Segment Open

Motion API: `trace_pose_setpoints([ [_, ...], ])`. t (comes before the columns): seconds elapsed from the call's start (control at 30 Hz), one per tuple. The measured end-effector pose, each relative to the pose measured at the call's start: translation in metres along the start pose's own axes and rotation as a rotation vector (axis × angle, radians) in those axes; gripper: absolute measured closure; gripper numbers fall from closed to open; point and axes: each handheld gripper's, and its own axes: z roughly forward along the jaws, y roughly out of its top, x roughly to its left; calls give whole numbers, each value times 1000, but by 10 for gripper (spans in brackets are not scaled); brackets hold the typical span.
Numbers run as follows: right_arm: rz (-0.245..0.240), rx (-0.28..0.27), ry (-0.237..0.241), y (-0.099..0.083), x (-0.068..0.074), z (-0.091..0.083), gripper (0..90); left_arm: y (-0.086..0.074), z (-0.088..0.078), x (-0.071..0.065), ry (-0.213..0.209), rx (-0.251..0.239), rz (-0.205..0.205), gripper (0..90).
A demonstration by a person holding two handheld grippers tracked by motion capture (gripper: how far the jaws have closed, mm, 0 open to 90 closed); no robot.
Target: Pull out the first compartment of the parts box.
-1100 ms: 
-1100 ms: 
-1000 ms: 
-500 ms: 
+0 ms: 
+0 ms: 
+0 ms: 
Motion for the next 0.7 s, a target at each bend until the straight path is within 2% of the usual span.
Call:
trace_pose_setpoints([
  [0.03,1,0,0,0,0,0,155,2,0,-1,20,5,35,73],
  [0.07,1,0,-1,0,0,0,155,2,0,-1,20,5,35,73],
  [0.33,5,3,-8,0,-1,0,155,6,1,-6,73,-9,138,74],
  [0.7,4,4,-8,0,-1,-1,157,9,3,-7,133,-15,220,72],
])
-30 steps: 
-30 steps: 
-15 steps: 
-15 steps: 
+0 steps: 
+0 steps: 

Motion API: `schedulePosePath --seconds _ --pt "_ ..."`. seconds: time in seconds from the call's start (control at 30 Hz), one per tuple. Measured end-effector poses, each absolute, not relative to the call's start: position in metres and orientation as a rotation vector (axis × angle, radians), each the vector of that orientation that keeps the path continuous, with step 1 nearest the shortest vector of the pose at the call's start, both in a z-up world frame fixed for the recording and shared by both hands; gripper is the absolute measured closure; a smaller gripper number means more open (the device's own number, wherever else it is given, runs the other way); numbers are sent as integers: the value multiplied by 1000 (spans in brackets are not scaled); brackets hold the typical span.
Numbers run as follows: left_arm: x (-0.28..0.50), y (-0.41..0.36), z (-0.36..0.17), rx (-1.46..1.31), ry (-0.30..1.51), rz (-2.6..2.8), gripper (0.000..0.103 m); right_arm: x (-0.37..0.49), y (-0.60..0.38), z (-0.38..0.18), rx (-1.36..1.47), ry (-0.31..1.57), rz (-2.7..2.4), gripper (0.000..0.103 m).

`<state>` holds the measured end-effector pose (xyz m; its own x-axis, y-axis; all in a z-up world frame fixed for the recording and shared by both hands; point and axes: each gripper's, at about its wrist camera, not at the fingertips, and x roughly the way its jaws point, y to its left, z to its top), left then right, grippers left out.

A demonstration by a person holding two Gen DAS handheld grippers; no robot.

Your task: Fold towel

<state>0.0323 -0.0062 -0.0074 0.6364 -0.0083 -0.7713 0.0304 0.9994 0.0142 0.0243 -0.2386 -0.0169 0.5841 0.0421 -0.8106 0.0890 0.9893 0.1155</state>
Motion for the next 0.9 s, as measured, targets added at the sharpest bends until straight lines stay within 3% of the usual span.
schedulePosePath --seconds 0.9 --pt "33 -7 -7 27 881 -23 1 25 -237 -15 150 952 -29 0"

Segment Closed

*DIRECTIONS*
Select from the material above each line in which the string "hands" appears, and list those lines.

*WRITTEN SOLUTION*
Motion API: `schedulePosePath --seconds _ --pt "_ ..."`. seconds: time in seconds from the call's start (control at 30 Hz), one per tuple. Measured end-effector poses, each absolute, not relative to the call's start: position in metres and orientation as a rotation vector (axis × angle, radians), each the vector of that orientation that keeps the path continuous, with step 1 nearest the shortest vector of the pose at the call's start, both in a z-up world frame fixed for the recording and shared by both hands; gripper is the absolute measured closure; a smaller gripper number means more open (the device's own number, wherever else it is given, runs the other way); numbers are sent as integers: the value multiplied by 1000 (spans in brackets are not scaled); brackets hold the typical span.
`<state>` holds the measured end-effector pose (xyz m; its own x-axis, y-axis; all in a z-up world frame fixed for the recording and shared by both hands; point and axes: each gripper's, at about its wrist camera, not at the fingertips, and x roughly the way its jaws point, y to its left, z to its top), left then right, grippers left out.

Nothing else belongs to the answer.